The girls were back at school today. It felt quite flat. I did have a go at An Invitation to the Butterfly Ball‘s tutorial for pounding flowers. I was fascinated when I first saw this idea. Part of me gasped at the idea of hitting a flower with a hammer. Seeing as I have, in the past, squashed flowers between heavy books, cut them down in their prime and drowned them in hot water, I didn’t let this thought stop me for long. Sorry flower fairies. Will sowing more flowers this year help to even it out?

I tried out several flowers. I made a mistake with the grape hyacinth, as its stem was too juicy. Even separating out the individual flowers didn’t work as they looked more like an ink blot. The pansy left the best impression on the paper. In the tutorial, they used the pansies to make a greeting card. It is beautiful. Like coloured pencil shading. Such an interesting technique that it is worth a go. (Sorry flower fairies)

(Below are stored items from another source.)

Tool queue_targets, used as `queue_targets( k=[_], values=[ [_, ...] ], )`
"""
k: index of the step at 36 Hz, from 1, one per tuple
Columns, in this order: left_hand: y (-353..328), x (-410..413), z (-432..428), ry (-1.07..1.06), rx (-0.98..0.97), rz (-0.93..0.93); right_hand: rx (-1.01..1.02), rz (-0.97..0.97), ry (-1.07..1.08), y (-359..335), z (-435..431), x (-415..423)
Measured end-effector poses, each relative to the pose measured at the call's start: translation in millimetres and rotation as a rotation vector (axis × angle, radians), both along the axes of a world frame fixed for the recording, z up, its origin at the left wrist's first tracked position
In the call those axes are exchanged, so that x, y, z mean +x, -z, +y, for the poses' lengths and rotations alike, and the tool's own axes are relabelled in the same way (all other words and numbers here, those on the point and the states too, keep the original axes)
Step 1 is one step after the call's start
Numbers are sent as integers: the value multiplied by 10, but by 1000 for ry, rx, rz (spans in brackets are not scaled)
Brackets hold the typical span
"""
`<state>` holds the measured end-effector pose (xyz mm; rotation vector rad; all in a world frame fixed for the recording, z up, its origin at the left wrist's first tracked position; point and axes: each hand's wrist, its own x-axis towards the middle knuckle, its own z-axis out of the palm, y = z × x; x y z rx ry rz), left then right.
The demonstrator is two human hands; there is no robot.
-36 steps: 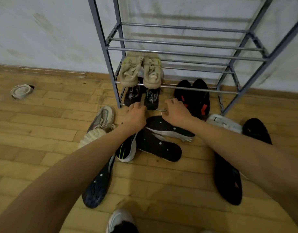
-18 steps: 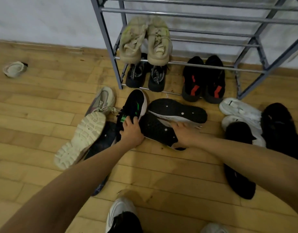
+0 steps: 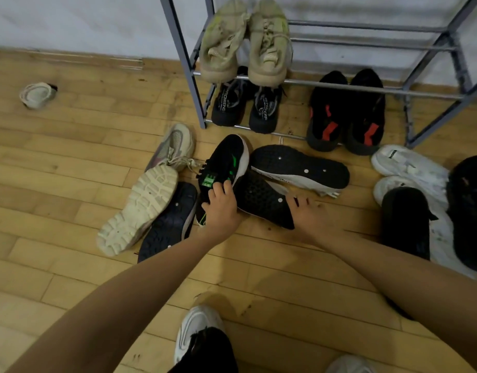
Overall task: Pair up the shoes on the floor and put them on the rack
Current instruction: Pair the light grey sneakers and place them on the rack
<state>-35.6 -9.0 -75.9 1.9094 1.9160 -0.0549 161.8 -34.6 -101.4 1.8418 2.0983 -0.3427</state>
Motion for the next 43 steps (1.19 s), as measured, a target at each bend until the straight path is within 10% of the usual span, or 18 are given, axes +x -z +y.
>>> queue_targets(
  k=[10, 20, 31, 43],
  values=[
    [-68, 207, -297, -76, 69, -414, 5, 376, 261, -89, -247, 471],
    [-21, 329, -431, 8, 195, -273, 192, 465, 467, -134, -571, 817],
    [78, 655, -498, 165, 142, -128, -127, 1547, 1323, -236, -416, 849],
    [302, 693, -387, 261, -11, 30, 81, 1385, 1381, -148, -430, 831]
  ],
)
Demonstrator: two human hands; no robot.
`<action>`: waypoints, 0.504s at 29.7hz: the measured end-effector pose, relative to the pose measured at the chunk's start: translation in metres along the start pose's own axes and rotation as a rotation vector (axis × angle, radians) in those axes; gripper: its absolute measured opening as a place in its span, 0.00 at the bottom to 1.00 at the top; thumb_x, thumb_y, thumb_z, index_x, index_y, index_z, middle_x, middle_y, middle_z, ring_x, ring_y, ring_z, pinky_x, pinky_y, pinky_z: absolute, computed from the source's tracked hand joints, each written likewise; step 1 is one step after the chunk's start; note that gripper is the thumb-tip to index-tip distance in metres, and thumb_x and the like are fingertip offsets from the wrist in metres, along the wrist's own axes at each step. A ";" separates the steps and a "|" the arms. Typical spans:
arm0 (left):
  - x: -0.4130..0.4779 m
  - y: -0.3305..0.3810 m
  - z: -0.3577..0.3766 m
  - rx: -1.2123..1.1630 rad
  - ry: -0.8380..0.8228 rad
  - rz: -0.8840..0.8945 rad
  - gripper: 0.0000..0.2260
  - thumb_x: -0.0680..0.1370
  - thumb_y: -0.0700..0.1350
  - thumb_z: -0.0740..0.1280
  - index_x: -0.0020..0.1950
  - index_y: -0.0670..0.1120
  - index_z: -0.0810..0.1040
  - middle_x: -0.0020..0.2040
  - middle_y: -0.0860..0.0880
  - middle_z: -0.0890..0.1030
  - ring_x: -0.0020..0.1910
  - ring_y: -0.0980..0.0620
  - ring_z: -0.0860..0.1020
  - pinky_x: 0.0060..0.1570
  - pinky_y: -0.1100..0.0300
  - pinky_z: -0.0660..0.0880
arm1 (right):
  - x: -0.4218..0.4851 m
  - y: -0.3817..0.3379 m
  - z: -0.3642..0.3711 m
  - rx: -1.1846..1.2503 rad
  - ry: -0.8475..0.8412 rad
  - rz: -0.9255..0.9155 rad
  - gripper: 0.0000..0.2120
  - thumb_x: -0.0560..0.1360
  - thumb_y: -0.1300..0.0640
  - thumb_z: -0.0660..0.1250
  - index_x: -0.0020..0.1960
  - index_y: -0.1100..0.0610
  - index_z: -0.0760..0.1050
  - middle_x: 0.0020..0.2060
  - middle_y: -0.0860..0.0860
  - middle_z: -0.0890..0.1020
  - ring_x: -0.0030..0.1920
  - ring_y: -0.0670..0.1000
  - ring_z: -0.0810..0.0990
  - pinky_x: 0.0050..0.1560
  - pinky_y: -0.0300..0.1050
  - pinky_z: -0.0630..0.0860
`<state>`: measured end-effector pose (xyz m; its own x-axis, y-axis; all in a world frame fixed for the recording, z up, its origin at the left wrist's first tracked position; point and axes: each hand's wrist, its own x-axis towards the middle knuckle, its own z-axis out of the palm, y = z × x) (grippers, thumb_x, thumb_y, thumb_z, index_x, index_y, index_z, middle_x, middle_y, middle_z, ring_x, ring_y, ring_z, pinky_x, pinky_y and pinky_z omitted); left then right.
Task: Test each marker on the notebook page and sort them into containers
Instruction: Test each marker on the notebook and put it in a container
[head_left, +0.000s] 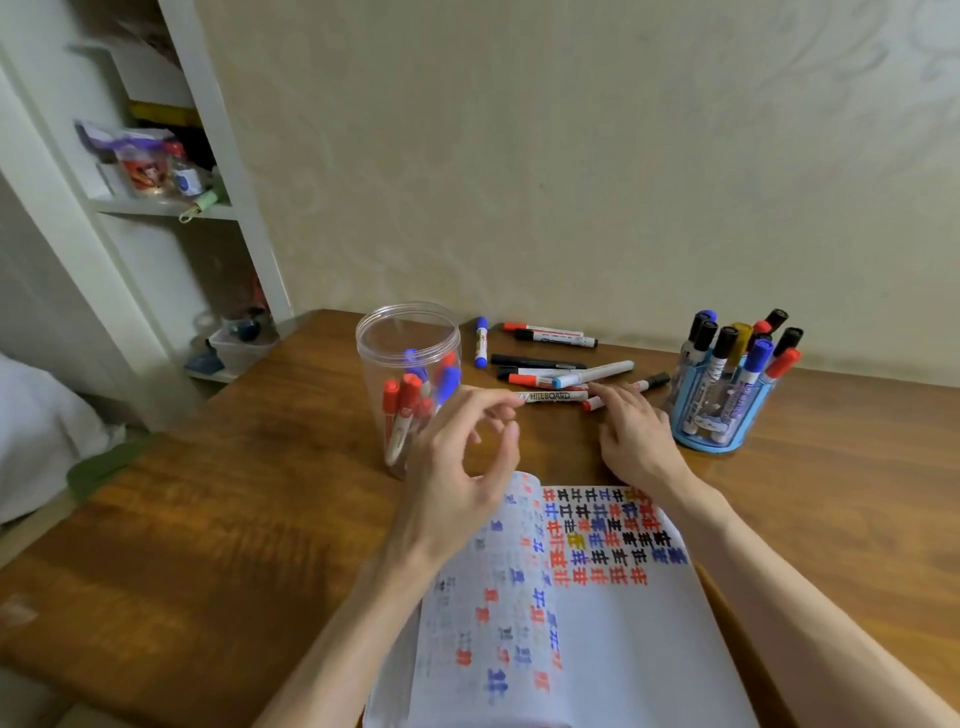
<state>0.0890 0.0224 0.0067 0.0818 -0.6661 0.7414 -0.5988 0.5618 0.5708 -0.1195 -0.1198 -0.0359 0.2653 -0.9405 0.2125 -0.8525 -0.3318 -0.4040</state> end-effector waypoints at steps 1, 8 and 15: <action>0.000 0.001 0.005 -0.016 -0.043 -0.041 0.10 0.80 0.39 0.71 0.61 0.46 0.81 0.51 0.54 0.81 0.52 0.54 0.81 0.44 0.62 0.79 | -0.001 0.001 0.001 -0.002 0.017 -0.007 0.27 0.82 0.64 0.63 0.80 0.51 0.67 0.77 0.55 0.71 0.79 0.58 0.65 0.76 0.63 0.63; -0.001 -0.010 0.024 0.027 -0.247 -0.227 0.10 0.81 0.45 0.69 0.62 0.53 0.79 0.54 0.60 0.82 0.53 0.61 0.80 0.45 0.69 0.79 | -0.002 0.013 0.001 -0.017 0.098 -0.032 0.20 0.81 0.63 0.67 0.72 0.54 0.78 0.70 0.55 0.79 0.73 0.58 0.72 0.72 0.59 0.70; -0.006 -0.014 0.035 0.141 -0.314 -0.340 0.15 0.81 0.46 0.70 0.67 0.55 0.76 0.63 0.57 0.80 0.53 0.64 0.79 0.43 0.74 0.76 | -0.020 -0.007 -0.008 0.061 -0.053 -0.339 0.07 0.83 0.56 0.68 0.60 0.50 0.81 0.56 0.46 0.81 0.57 0.46 0.76 0.64 0.55 0.75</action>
<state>0.0686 0.0011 -0.0177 0.0602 -0.9283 0.3669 -0.6839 0.2294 0.6926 -0.1223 -0.0976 -0.0307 0.5529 -0.7783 0.2975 -0.6842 -0.6279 -0.3709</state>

4 thoughts on “Apple tree blossom and flower impressions

  • Tuesday 4 May, 2010 at 11:59 pm
    Permalink

    Oh, that does look beautiful! I saw this idea in Family Fun magazine too. Can’t wait to give it a shot!

    • Wednesday 5 May, 2010 at 9:57 am
      Permalink

      Valerie – I think with practise, it would give lovely imprints. I had to try it, even only for the sake of curiosity.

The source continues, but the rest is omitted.